- Opening Delimiter -
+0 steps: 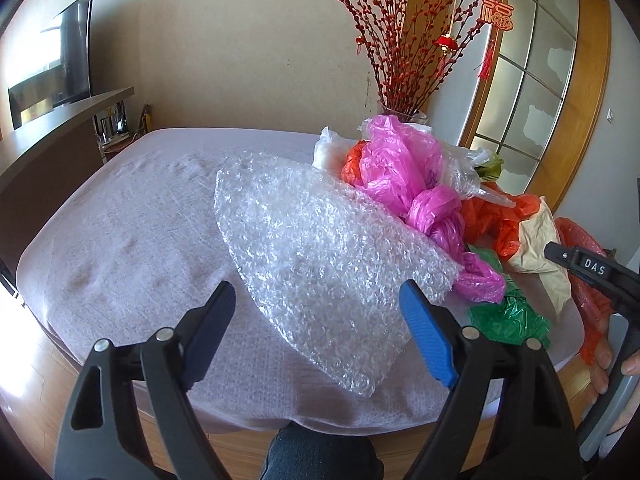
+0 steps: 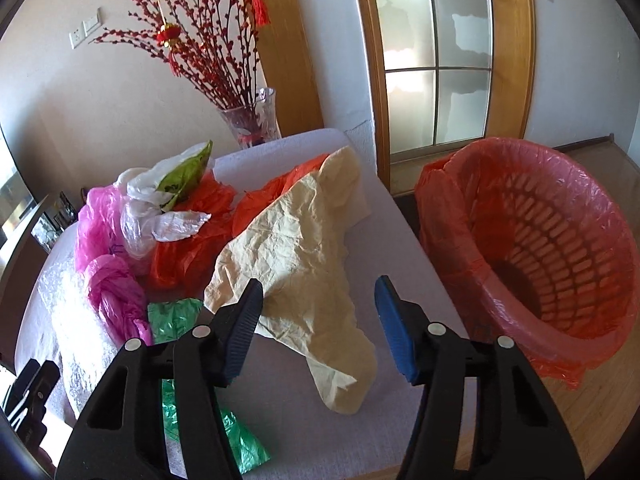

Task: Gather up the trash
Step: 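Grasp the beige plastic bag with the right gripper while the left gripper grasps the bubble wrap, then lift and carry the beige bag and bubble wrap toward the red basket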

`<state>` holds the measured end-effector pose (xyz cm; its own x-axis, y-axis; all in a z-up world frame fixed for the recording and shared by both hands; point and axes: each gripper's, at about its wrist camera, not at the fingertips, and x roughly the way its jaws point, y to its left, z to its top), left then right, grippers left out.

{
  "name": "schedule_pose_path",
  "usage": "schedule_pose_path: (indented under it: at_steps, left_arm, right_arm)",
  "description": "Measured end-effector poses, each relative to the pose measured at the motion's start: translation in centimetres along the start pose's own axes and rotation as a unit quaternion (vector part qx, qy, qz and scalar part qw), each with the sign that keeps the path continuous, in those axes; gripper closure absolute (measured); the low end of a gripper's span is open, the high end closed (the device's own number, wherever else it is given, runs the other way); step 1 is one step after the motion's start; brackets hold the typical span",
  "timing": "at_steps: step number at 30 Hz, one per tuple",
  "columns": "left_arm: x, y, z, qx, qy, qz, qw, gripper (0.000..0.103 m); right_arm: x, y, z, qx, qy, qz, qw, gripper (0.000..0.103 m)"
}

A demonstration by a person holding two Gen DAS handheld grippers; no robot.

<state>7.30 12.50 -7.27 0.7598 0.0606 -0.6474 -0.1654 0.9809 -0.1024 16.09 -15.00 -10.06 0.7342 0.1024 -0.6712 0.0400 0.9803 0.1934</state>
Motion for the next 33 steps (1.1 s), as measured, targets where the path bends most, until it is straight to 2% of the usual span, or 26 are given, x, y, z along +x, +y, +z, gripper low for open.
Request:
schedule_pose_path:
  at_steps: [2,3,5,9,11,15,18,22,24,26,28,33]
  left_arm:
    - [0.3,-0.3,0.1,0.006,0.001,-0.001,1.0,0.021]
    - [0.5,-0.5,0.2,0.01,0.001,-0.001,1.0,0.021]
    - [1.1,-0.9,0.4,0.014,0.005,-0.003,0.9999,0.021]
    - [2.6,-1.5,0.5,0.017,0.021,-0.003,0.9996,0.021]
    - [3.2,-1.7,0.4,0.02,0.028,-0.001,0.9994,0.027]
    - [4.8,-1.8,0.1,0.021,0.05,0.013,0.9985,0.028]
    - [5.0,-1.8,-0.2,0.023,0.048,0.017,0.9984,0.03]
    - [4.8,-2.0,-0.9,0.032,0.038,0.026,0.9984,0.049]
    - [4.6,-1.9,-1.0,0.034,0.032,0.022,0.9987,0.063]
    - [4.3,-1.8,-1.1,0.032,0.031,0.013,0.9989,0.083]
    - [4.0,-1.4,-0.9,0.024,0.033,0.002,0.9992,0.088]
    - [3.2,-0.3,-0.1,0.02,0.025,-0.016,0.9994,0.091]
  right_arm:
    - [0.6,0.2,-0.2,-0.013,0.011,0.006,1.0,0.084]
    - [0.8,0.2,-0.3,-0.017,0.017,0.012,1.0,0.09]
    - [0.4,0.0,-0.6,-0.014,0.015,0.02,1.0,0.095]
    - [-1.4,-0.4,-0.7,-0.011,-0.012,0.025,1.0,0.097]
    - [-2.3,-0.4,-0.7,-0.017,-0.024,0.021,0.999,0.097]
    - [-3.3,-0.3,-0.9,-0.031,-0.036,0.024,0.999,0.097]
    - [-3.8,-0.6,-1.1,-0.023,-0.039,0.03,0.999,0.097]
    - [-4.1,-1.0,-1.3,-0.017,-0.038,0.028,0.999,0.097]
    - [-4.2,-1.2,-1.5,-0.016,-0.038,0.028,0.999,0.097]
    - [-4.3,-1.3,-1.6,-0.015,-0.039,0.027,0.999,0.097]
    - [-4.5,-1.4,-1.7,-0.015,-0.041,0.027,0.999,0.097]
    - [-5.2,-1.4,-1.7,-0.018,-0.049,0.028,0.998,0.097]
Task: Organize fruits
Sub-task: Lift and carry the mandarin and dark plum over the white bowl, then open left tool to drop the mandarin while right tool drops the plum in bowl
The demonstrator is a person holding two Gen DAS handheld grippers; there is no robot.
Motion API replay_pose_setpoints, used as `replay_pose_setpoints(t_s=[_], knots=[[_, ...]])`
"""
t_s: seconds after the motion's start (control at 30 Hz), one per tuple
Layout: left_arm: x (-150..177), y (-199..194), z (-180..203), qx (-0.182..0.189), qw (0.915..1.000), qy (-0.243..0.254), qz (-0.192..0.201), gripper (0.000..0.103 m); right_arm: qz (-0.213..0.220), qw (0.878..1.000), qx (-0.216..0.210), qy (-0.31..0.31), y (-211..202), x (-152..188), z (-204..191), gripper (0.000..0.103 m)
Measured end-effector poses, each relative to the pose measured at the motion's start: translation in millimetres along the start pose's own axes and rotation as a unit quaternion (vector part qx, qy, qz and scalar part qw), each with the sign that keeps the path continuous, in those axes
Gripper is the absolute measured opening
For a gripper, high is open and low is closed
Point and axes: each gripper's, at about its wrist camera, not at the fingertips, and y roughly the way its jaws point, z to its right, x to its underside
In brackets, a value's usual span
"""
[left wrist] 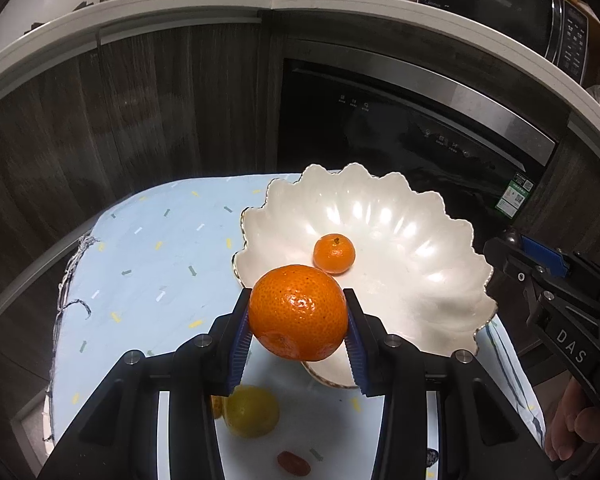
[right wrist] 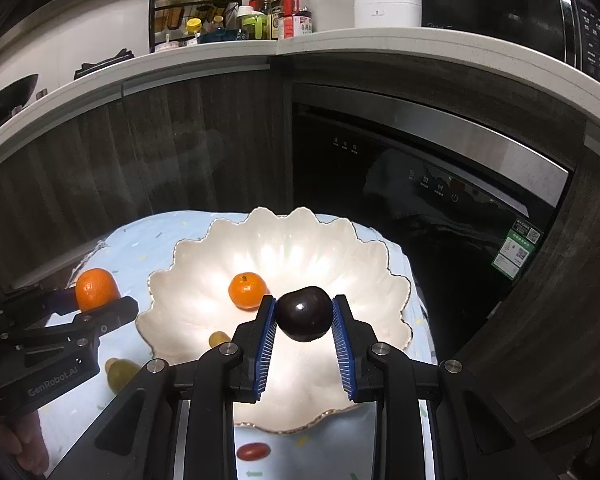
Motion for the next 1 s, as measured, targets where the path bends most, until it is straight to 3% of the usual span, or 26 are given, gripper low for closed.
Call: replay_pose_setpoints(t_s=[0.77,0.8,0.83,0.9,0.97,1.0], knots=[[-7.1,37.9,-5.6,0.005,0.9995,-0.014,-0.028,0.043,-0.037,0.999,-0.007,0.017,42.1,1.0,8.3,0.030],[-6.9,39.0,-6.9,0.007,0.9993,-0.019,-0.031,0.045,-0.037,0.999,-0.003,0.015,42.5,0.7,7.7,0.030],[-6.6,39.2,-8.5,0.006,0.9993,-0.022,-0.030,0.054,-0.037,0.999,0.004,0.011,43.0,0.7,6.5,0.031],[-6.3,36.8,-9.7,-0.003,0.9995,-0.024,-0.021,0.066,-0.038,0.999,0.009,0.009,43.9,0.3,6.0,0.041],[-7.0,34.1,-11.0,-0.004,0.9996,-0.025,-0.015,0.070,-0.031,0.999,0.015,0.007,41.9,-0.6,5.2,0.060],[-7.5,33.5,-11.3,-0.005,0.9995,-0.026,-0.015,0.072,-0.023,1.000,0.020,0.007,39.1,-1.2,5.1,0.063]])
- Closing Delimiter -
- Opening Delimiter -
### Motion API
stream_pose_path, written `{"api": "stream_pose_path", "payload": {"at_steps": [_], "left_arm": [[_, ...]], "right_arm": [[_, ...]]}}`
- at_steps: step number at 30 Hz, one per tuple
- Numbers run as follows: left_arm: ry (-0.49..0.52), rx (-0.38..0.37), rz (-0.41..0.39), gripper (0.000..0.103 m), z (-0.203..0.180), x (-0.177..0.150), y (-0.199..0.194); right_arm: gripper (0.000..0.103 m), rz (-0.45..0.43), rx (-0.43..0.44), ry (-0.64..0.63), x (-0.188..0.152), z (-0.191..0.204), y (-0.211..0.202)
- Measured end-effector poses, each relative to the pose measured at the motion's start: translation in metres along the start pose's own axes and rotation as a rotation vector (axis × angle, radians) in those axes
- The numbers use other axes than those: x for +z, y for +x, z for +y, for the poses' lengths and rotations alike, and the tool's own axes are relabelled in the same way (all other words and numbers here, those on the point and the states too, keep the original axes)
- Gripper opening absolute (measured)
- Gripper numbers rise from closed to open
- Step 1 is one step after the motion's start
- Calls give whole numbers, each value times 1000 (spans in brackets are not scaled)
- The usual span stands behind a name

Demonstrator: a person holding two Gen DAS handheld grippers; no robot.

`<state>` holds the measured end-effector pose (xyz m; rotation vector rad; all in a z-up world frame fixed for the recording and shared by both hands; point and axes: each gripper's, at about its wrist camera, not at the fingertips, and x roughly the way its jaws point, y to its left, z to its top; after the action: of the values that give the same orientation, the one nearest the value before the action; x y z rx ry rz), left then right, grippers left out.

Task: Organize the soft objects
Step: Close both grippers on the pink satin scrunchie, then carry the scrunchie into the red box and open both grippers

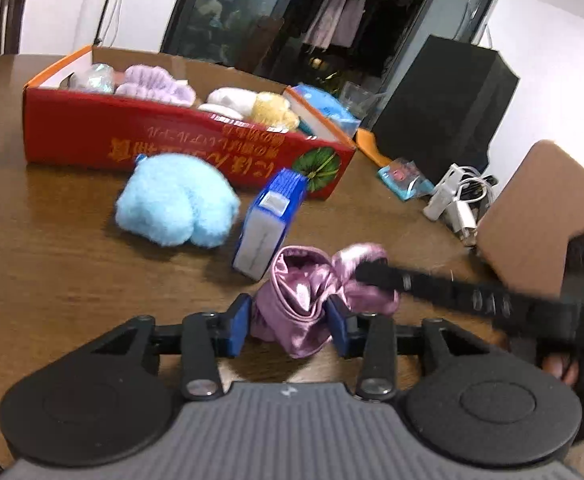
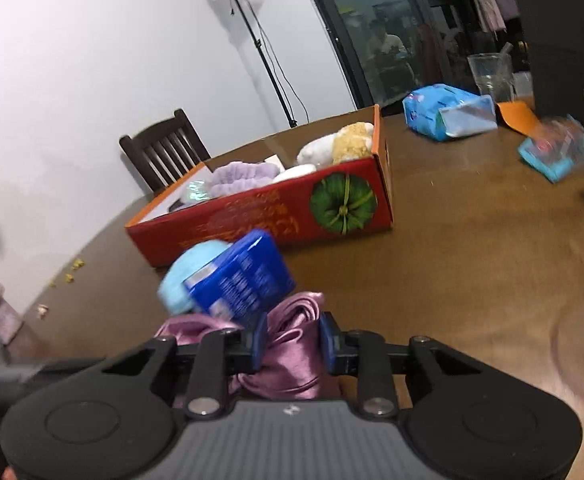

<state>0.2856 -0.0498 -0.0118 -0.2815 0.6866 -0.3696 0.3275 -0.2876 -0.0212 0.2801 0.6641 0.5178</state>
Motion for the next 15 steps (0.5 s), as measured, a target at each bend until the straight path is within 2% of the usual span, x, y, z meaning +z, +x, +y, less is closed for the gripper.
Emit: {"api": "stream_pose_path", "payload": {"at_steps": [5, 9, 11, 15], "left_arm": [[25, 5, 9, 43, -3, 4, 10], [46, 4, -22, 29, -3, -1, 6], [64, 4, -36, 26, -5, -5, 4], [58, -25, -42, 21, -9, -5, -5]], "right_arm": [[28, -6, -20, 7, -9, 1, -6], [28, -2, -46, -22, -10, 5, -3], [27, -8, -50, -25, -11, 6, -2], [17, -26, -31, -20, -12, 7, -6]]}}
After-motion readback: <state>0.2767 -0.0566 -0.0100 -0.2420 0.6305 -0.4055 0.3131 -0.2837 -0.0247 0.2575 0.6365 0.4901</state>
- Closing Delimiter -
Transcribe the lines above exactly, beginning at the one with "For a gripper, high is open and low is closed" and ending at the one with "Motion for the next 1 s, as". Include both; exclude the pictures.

* **Answer to this exercise**
For a gripper, high is open and low is closed
Point and axes: each gripper's, at about its wrist camera, not at the fingertips, and y roughly the way its jaws point, z to its right, x to its underside
In brackets, a value's usual span
"""
[left wrist] 
[right wrist] 
Motion for the next 1 s, as measured, targets where the path bends most, until it is straight to 3% of the usual span, or 26 are given, gripper low for closed.

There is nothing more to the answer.